With the advent of the Internet, a new communication channel was added to the mix. This channel is viewed, as direct mail was 30 years ago, as a poor man's marketing dream. It is seen as less expensive, less complicated, and more effective than most other forms of communication. Unfortunately, perception is not reality when it comes to online advertising.
As with direct mail, customers can produce their own Internet communications. And as with direct mail, it is more complicated, more expensive, and less effective than has been promised. Most small to medium-sized businesses not only have limited funds but also a limited amount of time and people. Effective marketing in the 21st century requires the use of multiple touch points and response mechanisms to cut through the overwhelming number of marketing messages targeted at consumers.
An effective customer acquisition campaign starts with direct mail. It utilizes a dynamic QR Code that links to a mobile enhanced personalized landing page and/or provides a personalized URL (PURL) that links to a desktop page. These pages can digitally provide and collect personal data (such as email addresses) for updating an existing list or building a new house list. They can also deliver white papers, coupons, and more marketing. Finally these pages also provide for an automated email follow-up to re-enforce the original marketing message and ask for future business. The mechanics of providing all of these various touch points and response mechanisms is well beyond the scope of (nearly) all small and medium-sized businesses or similar organizations.

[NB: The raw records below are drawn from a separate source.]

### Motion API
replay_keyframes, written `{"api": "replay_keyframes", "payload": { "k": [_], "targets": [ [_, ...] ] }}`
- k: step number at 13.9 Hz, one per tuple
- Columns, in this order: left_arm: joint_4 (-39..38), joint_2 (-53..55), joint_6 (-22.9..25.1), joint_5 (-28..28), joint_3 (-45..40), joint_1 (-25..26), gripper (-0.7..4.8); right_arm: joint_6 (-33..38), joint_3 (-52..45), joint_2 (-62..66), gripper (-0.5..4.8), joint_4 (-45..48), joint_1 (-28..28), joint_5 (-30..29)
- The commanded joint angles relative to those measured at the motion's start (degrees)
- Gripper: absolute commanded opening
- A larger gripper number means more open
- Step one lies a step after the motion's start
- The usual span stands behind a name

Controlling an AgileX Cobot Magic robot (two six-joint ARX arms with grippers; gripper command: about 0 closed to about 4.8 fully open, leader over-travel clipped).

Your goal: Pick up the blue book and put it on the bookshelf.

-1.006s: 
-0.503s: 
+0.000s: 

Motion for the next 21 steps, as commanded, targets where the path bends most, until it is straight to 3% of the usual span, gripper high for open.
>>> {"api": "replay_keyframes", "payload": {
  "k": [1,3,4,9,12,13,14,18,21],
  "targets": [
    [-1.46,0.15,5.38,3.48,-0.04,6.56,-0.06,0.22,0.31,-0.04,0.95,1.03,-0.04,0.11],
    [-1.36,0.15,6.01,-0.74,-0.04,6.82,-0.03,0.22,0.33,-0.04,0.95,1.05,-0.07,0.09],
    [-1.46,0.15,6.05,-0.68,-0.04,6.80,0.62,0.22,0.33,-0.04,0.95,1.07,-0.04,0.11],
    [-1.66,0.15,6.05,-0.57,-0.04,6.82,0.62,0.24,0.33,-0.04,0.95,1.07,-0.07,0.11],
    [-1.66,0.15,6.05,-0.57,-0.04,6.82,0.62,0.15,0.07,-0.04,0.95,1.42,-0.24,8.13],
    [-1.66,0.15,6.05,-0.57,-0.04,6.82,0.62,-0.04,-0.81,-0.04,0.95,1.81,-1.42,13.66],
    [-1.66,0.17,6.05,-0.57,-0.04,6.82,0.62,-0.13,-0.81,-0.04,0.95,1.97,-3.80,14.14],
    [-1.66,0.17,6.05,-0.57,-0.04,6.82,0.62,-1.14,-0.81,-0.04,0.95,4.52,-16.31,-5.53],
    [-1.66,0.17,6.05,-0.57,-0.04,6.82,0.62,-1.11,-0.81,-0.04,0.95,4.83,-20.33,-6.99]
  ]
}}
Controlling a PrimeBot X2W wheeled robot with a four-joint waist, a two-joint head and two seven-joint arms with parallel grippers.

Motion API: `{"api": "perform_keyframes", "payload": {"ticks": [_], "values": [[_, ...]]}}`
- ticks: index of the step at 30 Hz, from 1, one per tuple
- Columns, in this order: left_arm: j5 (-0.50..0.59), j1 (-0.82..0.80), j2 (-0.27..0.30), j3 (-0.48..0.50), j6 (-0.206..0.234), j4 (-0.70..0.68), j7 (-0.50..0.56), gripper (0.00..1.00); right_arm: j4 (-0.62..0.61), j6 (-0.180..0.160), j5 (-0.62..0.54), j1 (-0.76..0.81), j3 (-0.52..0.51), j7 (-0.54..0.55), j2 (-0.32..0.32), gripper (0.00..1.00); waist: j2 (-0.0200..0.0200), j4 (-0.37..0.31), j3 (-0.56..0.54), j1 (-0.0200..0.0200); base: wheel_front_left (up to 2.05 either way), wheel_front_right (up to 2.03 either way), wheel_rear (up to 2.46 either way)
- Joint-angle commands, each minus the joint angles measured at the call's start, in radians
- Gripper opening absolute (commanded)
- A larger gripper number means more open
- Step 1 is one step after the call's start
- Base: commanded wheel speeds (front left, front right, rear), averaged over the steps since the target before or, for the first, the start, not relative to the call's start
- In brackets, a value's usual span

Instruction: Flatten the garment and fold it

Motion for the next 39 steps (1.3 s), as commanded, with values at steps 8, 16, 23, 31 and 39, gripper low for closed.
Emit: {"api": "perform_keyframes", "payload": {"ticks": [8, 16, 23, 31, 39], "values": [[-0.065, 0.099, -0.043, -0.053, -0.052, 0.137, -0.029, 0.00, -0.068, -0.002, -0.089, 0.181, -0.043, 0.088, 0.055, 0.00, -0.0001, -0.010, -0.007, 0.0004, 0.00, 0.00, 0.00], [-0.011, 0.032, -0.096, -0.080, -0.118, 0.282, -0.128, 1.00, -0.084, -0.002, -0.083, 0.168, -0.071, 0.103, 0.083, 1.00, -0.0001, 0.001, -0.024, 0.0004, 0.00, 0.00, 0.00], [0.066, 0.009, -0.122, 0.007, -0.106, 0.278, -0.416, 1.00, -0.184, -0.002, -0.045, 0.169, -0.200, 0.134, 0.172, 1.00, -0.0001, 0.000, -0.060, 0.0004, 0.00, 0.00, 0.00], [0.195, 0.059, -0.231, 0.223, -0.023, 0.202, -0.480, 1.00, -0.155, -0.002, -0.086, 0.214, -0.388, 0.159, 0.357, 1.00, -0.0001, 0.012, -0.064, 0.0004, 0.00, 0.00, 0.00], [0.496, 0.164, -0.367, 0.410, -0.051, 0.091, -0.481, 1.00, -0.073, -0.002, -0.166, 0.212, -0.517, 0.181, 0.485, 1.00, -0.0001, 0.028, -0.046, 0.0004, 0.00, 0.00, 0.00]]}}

Just as our customers of the past needed our services to take care of their direct mail needs, they now need our services to provide various forms of Internet communications. In this role, we are not marketers but mechanics. Our core competency becomes taking various communication components and bolting them together into configurations that will succeed in delivering the marketing concepts and messages our customers have created. Our services will include direct mail, email, landing pages, QR Codes, text messaging and whatever new technology drops on our door steps tomorrow.
Others (from the web) are moving into this space, providing some but not all of the necessary cross channel services. The problem with these all-digital solution providers is that their tool box, unlike ours, is missing two significant capabilities. First, these false prophets from the digital dark side think all fields in a database must contain an "@". Second, they have never sealed an envelope or visited a United States Post Office; they certainly have not mastered the dynamics of direct mail.
If you use email exclusively, how can you do one to one marketing without knowing the names, addresses, and other pertinent information about current or future customers? Unlike direct mail, rented email lists provide none of this information. How do you stay in touch with a customer if the email address you have suddenly goes dark without explanation? How do you keep customer information current without a proficiency in using postal list products to ensure accuracy?
In the past our data management capabilities and postal expertise made it possible for our customers to communicate with their targeted audiences using direct mail. They could have done the work themselves but chose to outsource the mechanics of production to qualified service providers. Nothing has changed. They still need to outsource the mechanics of production and distribution. What we need to do is broaden our expertise, increase our communication capabilities, and expand the resources we make available to our customers.
We need to add a digital drawer to our tool box!
I can do that! I will never be a print centric ad agency ("marketing service provider"), but will be able to provide the mechanics of whichever communication channel my customers wish to integrate in to their marketing campaigns. I remain a Mail Service Provider; it's just that "mail" now includes digital!